歸來風雨故園秋
 
崔護重來的時候,「人面不知何處去!」杜牧之重來的時侯,「綠 葉成蔭子滿枝。」駒光不留,人隨境遷,無可奈何的事太多了,更何論值此亂世!
近代詩人于右任有句:「燕歸應恫舊巢非!」「恫」故不幸,更不幸連「恫」也沒有機會,最後只是無可奈何地吟著:「喪我於高山兮望我大陸,大陸不可見兮祇有痛哭!」這才是不幸之尤。而我,離開香港,屈指計來,從一九六二年至今,寄居楓葉之國。今秋歸來,剛可四分之一世紀。
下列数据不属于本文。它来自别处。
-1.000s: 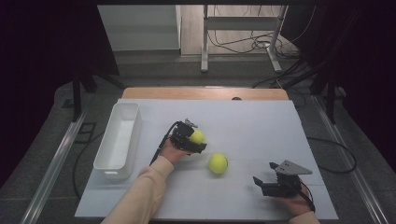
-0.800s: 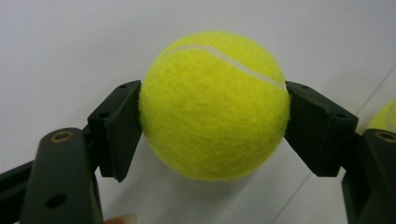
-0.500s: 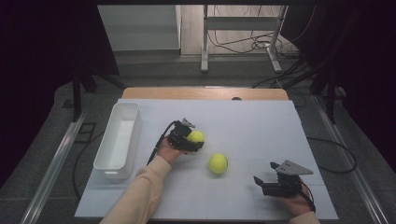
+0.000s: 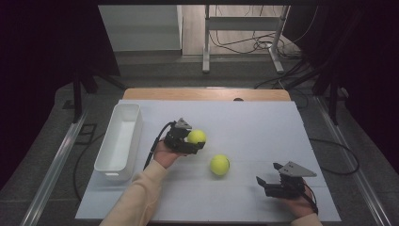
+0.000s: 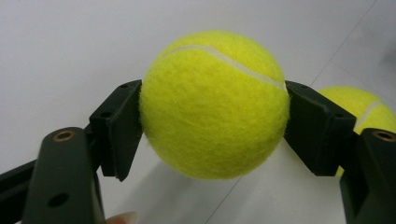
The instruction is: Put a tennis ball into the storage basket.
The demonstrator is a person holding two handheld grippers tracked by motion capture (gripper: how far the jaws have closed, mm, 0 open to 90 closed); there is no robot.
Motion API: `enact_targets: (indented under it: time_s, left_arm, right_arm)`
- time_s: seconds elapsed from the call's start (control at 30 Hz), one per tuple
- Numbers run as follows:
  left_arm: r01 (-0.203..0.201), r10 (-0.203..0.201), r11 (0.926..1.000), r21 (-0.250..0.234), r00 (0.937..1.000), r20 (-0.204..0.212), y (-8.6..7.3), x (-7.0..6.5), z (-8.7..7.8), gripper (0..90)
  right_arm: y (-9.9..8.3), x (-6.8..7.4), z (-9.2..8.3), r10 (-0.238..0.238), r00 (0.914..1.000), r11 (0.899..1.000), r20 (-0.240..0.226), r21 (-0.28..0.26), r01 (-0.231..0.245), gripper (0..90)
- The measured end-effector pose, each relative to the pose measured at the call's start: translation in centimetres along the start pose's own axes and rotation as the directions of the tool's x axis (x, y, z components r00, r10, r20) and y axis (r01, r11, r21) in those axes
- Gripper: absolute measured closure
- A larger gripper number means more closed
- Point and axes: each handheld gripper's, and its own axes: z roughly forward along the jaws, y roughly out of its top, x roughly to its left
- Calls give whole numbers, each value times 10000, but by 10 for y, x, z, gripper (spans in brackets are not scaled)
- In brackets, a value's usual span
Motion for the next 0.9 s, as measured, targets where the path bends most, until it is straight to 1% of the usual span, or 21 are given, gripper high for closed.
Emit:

而香港繁榮,卻是於今勝昔,何「恫」之有。可惜的是,自「九七協議」簽訂以後,在許多港人看來,這種繁榮,只是「滿樓風雨近重陽。」「重九」已是深秋了。這種風雨,既不是和風細雨,也不是薰風豪雨,卻是西風冷雨,總帶點肅殺的氣味。童年的故鄉是這樣朦朧;香港可就不同了,我在一九五0年到達,那時已十五歲,一直到一九六二年才離開,十二年的淚痕與歡笑交織的日子,像烙印一樣的刻在心靈的深處;苦難的疤
痕,歡樂的脈絡,是忘不了的。
一九七二年從加拿大第一次回港,香港已脫胎換骨成為一個現代化的都市,我深深以做一個香港人為榮。以後渡假,那裡都不去,就是回香港;護照滿是來往香港的出入印鑑。如果不是情意結作祟,那裡不可以去呢?如果香港此際算是過渡的風雨時節,則歸來的我,應是風雨故人吧!